• **Exercise brief**: The lines below, from the one containing "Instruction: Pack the" through the one containing "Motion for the", should be set down exactly, with no pictures and nothing else.

• **Raw data**:
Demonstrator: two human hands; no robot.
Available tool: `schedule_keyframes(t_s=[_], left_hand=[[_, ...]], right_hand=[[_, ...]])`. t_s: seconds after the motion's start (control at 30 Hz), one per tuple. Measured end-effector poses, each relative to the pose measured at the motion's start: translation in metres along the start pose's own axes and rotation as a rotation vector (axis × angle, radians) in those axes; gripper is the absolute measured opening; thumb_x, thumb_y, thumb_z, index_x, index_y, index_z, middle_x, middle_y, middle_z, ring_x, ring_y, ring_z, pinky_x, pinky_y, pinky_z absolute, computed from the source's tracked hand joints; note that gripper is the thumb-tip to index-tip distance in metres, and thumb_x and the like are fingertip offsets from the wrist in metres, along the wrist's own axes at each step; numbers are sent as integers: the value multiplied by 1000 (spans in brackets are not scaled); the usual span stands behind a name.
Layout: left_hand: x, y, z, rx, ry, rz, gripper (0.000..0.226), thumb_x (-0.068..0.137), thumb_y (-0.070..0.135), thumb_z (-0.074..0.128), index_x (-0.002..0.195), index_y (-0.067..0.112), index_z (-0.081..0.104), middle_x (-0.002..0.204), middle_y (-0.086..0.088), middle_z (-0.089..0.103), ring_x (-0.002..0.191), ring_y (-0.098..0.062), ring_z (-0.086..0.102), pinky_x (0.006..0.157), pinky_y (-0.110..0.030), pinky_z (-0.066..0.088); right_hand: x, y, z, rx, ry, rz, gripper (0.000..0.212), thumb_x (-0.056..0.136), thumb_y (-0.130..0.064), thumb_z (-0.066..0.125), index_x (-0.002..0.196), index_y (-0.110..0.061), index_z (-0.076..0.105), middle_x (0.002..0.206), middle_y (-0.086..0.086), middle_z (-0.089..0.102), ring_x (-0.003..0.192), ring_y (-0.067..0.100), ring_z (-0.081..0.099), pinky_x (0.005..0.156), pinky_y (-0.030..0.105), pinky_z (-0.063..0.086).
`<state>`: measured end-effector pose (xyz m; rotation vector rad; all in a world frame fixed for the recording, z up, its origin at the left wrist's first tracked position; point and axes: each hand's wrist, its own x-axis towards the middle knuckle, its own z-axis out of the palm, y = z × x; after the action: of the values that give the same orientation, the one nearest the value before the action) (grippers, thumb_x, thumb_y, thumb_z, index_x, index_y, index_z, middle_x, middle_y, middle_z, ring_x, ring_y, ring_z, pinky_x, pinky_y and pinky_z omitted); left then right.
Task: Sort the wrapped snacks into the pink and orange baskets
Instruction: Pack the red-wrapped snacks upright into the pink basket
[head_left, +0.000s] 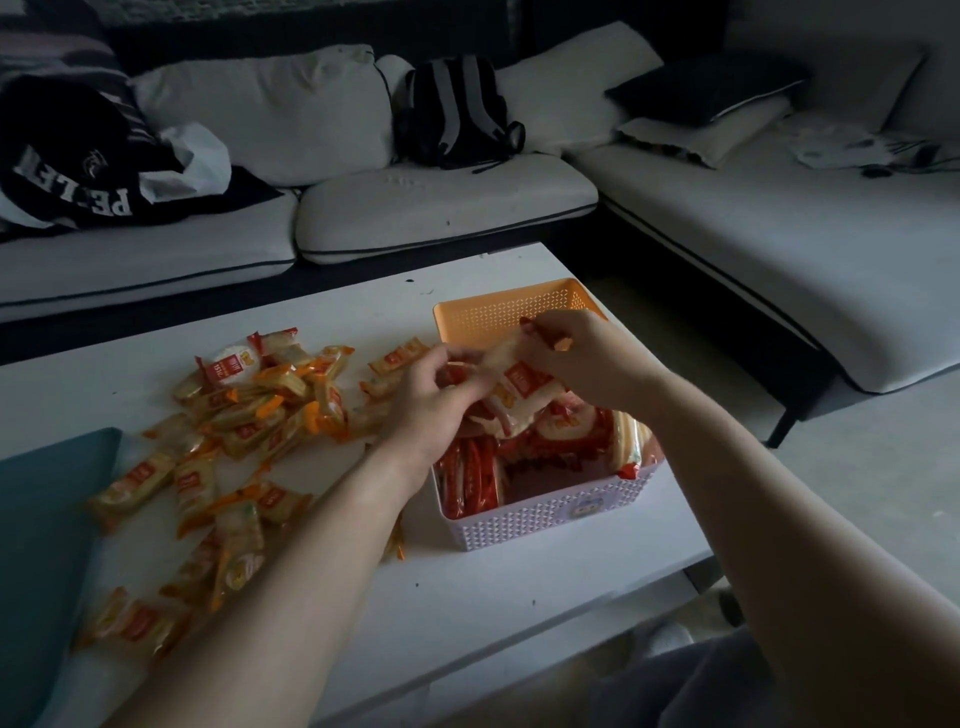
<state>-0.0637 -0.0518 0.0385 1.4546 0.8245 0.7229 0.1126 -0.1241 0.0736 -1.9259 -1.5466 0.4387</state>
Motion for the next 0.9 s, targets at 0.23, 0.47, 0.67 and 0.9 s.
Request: schedule_keyframes(t_s=[0.23, 0.47, 0.67, 0.9], left_hand=[[19, -20, -3, 588, 48, 129, 24, 100, 30, 62, 123, 26, 64, 117, 6, 67, 113, -19, 63, 79, -28, 51], [45, -36, 14, 1064, -11, 18, 96, 76, 67, 75, 152, 29, 32, 149, -4, 51, 131, -28, 52, 102, -49, 49], [42, -19, 3, 867, 60, 10, 59, 85, 34, 78, 137, 17, 55, 129, -5, 60, 105, -21, 60, 79, -32, 51], [24, -17, -34, 256, 264, -225, 36, 86, 20, 77, 117, 16, 59, 103, -5, 69, 89, -22, 69, 78, -38, 61]], right_hand=[[-8, 19, -27, -43, -169, -130, 24, 93, -11, 70, 113, -24, 72, 104, -15, 67, 93, -2, 63, 74, 9, 49], [-17, 19, -4, -185, -277, -128, 30, 90, -5, 71, 114, -22, 74, 109, -11, 67, 96, 4, 65, 77, 12, 54], [-14, 10, 8, -272, -251, -185, 31, 87, -6, 72, 113, -24, 75, 111, -11, 67, 96, 4, 59, 74, 13, 49], [-21, -11, 17, -448, -164, -299, 36, 91, -6, 67, 115, -32, 73, 121, -9, 59, 102, 9, 58, 78, 24, 57]])
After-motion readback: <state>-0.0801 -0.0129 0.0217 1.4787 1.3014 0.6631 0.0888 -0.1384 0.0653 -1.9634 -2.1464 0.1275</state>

• **Answer area**:
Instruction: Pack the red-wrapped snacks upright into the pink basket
[head_left, +0.000s] 
<state>-0.0637 -0.0518 0.0385 1.4546 0.8245 0.7229 0.1126 -0.1241 0.0736 -1.9259 -1.5466 0.4387</state>
Motion for the next 0.9 s, targets at 0.23, 0.47, 0.67 and 0.9 s.

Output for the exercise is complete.